Here is the situation on Tuesday, December 19, 2023.
Fighting
- Ukraine’s Armed Forces Commander-in-Chief Valerii Zaluzhnyi said the situation on the front line was not at a stalemate, after suggesting last month that it was a possibility. He declined to comment on the coming counteroffensive operations. “This is a war. I can’t say what I plan, what we should do. Otherwise, it will be a show, not a war,” Ukraine’s RBC media quoted him as saying.
- Brigadier General Oleksandr Tarnavskyi, a senior army general who has led counteroffensives against the Russians, told the Reuters news agency that front-line troops faced shortages of artillery shells – particularly Soviet-era 122mm and 152mm ammunition – and had scaled back some military operations because of a shortfall of foreign assistance.
- Zaluzhnyi criticised the president’s decision to fire regional military draft office chiefs. “These were professionals, they knew how to do this, and they are gone,” Interfax Ukraine cited him as saying. President Volodymyr Zelenskyy fired the country’s regional military recruitment heads in August in a corruption crackdown.
Politics and diplomacy
- Zelenskyy said new sanctions imposed on Moscow by the European Union would “truly reduce” Russia’s ability to finance its invasion of Ukraine. Russia’s diplomatic mission to the EU said the latest action showed previous efforts had failed. The 12th package of sanctions includes a ban on Russian-origin diamonds, additional import and export bans, and a tightening of the rules to close loopholes and combat sanctions circumvention, the EU said.

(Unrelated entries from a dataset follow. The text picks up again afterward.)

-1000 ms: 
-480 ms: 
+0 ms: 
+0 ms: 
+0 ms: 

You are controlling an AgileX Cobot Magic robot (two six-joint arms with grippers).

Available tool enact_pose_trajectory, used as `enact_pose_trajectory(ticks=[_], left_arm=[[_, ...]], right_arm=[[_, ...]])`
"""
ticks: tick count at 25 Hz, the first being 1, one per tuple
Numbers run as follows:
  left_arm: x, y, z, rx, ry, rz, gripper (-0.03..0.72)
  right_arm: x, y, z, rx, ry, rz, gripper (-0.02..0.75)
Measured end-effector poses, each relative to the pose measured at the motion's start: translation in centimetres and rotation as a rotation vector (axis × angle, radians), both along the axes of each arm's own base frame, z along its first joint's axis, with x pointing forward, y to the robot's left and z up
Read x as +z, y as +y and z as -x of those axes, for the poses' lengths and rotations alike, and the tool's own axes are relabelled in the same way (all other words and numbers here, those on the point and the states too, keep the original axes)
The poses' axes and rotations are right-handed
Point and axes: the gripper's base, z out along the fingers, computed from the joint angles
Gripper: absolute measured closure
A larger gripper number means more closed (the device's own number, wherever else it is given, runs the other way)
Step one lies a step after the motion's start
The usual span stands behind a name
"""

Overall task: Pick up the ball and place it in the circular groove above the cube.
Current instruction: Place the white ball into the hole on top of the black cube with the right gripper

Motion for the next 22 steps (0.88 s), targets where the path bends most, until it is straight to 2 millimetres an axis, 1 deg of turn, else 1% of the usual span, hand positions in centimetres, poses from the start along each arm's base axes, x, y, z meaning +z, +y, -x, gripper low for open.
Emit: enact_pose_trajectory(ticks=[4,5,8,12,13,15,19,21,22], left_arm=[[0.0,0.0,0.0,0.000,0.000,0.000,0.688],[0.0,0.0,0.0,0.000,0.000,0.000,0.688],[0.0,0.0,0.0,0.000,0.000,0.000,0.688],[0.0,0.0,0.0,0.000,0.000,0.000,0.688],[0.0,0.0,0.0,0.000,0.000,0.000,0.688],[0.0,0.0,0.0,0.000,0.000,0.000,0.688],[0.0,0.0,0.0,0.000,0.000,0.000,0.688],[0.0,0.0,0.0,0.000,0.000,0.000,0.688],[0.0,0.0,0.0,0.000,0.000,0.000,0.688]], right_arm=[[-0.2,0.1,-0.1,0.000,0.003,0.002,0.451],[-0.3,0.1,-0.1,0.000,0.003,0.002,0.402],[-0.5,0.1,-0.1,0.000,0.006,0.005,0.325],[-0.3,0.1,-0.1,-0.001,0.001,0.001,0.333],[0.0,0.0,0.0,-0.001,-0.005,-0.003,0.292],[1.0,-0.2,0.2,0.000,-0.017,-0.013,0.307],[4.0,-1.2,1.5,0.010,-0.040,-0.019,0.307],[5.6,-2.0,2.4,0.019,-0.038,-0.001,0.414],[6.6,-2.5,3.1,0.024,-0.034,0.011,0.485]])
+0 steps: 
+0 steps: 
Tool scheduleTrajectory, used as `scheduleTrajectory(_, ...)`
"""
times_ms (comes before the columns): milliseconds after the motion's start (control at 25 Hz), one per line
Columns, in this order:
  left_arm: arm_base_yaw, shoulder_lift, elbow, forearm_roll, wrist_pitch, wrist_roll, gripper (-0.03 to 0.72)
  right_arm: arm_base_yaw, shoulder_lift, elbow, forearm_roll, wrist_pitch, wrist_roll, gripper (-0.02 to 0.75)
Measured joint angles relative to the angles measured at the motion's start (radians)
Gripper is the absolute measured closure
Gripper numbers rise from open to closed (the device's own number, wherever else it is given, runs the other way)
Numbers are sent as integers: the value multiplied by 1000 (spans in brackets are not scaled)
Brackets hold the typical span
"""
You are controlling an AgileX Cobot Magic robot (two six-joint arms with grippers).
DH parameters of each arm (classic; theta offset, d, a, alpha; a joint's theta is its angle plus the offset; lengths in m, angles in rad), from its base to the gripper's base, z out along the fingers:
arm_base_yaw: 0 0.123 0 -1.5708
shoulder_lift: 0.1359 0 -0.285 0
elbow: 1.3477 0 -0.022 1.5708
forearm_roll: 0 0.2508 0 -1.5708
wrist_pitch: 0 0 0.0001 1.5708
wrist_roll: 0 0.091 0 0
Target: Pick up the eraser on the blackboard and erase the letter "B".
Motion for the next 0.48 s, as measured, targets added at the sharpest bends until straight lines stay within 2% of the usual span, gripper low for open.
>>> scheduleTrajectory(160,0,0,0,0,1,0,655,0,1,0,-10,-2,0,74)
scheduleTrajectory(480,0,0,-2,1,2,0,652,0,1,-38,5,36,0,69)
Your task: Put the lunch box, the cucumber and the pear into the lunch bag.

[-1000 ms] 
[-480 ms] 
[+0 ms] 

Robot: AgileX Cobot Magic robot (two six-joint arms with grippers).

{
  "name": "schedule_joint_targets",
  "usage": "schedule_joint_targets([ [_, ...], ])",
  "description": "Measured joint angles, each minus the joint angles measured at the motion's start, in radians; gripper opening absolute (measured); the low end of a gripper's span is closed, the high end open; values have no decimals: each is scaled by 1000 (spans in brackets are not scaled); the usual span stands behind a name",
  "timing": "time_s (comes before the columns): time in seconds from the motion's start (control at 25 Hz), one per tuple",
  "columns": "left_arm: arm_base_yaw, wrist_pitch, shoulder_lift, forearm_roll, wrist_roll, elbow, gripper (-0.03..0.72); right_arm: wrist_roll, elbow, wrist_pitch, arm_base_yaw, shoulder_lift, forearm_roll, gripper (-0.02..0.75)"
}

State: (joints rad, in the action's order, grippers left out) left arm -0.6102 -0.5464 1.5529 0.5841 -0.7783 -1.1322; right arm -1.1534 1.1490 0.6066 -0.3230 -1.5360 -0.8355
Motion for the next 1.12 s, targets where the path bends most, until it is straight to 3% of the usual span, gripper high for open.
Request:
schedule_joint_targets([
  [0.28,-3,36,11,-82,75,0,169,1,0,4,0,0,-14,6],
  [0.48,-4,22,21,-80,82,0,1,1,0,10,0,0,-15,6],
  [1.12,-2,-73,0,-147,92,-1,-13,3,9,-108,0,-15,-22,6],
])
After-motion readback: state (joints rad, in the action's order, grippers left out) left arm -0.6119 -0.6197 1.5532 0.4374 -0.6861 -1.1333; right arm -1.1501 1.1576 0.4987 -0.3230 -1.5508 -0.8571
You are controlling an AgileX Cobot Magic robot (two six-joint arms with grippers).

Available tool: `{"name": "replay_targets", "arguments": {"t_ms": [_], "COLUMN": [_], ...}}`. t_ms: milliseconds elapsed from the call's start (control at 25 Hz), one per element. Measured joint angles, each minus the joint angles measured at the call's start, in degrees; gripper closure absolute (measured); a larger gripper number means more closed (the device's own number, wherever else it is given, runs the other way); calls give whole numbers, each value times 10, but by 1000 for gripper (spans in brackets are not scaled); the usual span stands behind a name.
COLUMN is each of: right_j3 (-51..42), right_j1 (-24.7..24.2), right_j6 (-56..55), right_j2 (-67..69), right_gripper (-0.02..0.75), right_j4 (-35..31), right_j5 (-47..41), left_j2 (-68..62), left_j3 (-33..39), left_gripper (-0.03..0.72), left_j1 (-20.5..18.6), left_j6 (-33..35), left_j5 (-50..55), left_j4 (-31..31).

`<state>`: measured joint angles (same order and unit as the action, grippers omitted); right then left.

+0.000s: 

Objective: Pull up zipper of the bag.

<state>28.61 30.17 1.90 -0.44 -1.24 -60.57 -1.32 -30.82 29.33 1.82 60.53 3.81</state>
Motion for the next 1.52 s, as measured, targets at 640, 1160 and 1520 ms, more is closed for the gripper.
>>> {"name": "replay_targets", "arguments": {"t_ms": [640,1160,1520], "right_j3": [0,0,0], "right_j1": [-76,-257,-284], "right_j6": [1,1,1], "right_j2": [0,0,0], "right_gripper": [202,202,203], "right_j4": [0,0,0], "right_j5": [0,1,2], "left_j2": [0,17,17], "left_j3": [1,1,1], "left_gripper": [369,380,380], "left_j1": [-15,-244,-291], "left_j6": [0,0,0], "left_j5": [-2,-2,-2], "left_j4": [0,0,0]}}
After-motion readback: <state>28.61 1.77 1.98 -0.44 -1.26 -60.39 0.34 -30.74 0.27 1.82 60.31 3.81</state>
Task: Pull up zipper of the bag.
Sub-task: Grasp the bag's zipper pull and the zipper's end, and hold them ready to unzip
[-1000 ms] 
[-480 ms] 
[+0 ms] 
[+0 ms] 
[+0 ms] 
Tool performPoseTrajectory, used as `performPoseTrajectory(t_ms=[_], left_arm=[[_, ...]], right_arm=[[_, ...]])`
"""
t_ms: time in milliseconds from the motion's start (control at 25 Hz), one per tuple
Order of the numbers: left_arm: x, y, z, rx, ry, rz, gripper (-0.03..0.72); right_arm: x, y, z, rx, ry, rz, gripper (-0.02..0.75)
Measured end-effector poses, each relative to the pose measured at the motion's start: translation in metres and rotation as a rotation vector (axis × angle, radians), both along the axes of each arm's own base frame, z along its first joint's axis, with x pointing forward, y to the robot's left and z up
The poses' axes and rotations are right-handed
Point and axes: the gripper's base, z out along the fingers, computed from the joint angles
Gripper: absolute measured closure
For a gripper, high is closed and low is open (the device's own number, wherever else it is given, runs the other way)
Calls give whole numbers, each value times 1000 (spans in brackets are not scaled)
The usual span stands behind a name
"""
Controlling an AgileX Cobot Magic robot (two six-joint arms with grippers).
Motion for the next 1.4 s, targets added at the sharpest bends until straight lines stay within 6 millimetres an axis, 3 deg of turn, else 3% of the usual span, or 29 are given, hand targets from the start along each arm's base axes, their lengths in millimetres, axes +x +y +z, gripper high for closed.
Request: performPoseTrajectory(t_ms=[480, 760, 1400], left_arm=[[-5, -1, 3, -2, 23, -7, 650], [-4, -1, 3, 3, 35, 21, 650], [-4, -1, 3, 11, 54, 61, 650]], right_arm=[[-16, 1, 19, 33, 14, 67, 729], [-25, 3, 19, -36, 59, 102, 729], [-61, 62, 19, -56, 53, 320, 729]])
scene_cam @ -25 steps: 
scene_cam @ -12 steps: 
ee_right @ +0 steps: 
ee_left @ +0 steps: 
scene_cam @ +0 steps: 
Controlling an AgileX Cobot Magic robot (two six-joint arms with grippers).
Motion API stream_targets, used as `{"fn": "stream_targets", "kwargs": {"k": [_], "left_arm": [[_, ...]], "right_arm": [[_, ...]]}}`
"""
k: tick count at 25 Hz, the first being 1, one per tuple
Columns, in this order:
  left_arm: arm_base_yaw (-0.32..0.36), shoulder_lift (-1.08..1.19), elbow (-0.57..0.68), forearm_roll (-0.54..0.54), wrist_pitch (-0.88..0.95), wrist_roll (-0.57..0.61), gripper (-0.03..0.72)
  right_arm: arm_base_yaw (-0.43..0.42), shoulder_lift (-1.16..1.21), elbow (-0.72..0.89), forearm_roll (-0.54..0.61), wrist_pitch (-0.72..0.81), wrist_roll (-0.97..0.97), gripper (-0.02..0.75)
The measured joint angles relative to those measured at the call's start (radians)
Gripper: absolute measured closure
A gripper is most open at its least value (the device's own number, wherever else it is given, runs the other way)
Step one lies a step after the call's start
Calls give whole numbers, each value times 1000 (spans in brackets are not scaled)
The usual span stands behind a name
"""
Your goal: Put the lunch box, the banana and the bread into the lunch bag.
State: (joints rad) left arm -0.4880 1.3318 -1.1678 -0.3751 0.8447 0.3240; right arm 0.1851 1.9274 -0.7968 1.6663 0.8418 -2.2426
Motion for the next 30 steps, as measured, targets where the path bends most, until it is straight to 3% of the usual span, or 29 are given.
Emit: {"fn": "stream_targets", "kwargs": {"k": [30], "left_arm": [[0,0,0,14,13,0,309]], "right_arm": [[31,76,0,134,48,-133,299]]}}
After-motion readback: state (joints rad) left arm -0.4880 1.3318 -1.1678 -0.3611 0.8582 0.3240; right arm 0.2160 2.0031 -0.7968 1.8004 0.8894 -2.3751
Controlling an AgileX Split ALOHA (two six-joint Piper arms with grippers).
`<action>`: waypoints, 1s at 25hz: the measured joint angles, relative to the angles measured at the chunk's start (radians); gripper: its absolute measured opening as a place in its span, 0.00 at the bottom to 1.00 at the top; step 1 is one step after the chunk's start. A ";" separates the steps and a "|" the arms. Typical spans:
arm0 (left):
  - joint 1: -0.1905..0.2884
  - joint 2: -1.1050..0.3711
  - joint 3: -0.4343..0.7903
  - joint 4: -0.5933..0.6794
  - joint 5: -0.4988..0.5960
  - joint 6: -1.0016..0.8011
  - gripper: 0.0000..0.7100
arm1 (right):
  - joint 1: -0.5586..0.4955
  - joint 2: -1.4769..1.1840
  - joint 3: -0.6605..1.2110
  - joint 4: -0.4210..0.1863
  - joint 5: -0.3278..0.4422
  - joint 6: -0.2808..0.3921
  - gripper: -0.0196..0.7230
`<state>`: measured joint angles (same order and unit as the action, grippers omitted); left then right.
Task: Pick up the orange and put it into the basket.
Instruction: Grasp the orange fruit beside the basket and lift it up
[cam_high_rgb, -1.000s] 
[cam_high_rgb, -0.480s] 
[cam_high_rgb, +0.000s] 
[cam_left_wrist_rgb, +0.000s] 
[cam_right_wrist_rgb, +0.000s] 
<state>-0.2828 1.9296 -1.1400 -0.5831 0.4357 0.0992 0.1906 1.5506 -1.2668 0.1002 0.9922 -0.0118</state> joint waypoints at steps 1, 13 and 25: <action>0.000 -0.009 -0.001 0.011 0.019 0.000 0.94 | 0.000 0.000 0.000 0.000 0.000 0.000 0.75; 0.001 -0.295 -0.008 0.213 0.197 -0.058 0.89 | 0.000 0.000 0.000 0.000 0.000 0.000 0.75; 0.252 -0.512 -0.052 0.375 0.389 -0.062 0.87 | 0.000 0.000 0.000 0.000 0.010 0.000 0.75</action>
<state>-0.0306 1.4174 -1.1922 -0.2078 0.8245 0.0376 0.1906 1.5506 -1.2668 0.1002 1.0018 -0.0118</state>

- The Russian government added the prominent writer Grigory Chkhartishvili – known by his pen name Boris Akunin – to a register of “terrorists and extremists” after he criticised the invasion of Ukraine. The 67-year-old is known for his historical detective novels and his longstanding criticism of President Vladimir Putin.
Weapons
- United States President Joe Biden said he was planning one more military aid package for Ukraine this month and that further assistance would require agreement in Congress.
- The Alphen Group, made up of more than 40 former top US and NATO diplomats and defence officials, urged the US Congress to approve new aid for Ukraine, warning that if Ukraine failed to win, it would not only be disastrous for Ukraine but also threaten the security of the US and its allies. Republicans earlier this month blocked an emergency spending bill including billions of dollars of aid for Ukraine, demanding tougher steps to control immigration at the US-Mexico border.
- Denmark set aside 1.8 billion Danish crowns ($264m) to help finance a Swedish initiative to donate CV90 armoured combat vehicles to Ukraine, the Danish Defence Ministry said in a statement.